After Mariee became ill, facility operators ignored Yasmin’s pleas for care, even after she was too sick to take oral antibiotics. After 20 days, ICE released Yasmin and Mariee, freeing them to seek medical care. But officials had allowed the infection to progress to an extreme. Though Mariee was hospitalized the next day, she died six weeks later.
The federal government has six months to respond to the claim before the attorneys representing Juárez—a powerhouse firm, by the way, Arnold & Porter—can file suit. Juárez and her attorneys are also proceeding with a separate, earlier claim of $40 million against the town of Eloy, Arizona, which is legally responsible for the facility.
The feds are already facing another high-profile wrongful death suit—and the prospect of many more.

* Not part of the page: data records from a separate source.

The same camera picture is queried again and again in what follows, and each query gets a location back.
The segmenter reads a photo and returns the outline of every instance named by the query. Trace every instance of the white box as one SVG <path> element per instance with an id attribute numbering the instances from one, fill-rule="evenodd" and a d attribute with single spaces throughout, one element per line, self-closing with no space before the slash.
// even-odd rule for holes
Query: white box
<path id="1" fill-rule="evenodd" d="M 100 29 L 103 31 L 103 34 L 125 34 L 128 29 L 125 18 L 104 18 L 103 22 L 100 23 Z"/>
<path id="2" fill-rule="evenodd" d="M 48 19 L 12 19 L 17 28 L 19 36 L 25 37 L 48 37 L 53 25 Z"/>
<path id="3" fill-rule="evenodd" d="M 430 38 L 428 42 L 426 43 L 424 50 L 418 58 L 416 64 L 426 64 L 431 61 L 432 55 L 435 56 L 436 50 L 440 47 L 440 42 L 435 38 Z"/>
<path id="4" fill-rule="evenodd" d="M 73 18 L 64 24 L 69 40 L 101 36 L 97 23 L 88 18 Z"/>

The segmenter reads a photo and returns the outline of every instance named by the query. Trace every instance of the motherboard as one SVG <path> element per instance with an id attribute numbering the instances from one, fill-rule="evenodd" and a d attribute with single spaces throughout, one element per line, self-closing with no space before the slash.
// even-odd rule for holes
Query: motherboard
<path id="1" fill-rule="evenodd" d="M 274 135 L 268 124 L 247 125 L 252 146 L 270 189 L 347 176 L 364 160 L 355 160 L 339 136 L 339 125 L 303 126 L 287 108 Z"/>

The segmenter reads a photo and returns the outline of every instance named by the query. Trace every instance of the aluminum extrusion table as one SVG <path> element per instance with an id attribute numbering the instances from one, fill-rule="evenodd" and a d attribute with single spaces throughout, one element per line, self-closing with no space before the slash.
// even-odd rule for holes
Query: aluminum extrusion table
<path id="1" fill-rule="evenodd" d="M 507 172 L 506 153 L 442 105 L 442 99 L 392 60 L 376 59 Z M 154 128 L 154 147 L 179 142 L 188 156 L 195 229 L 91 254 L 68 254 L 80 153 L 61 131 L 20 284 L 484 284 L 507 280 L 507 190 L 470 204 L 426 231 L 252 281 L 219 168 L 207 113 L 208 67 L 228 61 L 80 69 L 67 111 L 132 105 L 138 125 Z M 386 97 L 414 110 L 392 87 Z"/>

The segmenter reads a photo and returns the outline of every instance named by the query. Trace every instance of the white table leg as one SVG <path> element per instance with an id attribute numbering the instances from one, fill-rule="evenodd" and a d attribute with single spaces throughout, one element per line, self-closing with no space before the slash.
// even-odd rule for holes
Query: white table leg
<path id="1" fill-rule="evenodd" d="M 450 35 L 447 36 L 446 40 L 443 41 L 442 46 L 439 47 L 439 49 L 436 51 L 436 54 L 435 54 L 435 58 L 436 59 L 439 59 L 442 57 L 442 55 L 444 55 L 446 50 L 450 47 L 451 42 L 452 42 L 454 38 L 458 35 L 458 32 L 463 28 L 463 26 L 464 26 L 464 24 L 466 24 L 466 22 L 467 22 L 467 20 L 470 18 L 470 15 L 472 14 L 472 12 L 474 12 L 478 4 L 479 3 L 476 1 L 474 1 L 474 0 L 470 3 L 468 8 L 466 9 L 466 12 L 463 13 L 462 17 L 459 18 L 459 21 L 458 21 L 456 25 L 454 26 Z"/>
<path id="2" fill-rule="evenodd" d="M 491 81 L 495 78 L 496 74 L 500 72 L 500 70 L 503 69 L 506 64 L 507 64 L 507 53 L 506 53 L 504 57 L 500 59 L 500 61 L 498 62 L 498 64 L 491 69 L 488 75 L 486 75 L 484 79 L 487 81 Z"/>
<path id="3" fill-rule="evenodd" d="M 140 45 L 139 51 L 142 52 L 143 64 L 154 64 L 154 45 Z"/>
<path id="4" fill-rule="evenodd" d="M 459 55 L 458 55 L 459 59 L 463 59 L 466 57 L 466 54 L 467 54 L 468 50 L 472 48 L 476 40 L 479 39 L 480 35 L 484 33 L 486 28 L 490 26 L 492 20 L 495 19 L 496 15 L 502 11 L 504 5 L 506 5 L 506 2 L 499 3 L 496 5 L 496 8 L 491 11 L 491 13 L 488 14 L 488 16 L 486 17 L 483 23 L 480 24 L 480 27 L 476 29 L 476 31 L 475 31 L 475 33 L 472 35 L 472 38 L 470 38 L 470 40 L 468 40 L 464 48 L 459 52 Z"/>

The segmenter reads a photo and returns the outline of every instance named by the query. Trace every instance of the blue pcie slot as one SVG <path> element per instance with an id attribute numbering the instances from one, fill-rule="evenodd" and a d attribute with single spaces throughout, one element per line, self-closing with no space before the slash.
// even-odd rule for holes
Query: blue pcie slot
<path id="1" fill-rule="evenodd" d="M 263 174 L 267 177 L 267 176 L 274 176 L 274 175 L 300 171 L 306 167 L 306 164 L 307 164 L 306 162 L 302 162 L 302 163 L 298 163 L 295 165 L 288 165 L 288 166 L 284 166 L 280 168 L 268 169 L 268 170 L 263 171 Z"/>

On Nov. 19, the Transgender Law Center filed a wrongful death suit on behalf of Roxsana Hernández Rodríguez, who died in New Mexico in May after experiencing horrific conditions in ICE custody. A transgender woman, she was apparently brutally shackled, beaten, and denied basic medical care. The autopsy—paid for by the Transgender Law Center—showed her likely cause of death was extreme dehydration in combination with the complications of HIV.
Hernández Rodríguez’s case is important in its own right, but also holds potential to change patterns of abuse against LGBTQ immigrants. Daily Kos’s Gabe Ortiz has written about abuses against members of this community in detention. LGBTQ people are more likely to be assaulted and targeted for sexual violence—and less likely to get health care.
These suits are hardly the first. In 2012, federal officials settled a wrongful death case with Sara Hernández-González, the widow of a man who died in ICE custody in Georgia. She originally sought $1 million for husband Roberto Medina-Martinez’s wrongful death, but because the suit ended in a settlement, it’s unknown what concessions the federal government made and what award Hernández-González may have received.
Given the deplorable conditions in detention facilities, officials will almost certainly face additional suits soon. Bring them on. Sadly, the courts are one of the few avenues of forcing reform, though even they are being overtaken by Trump.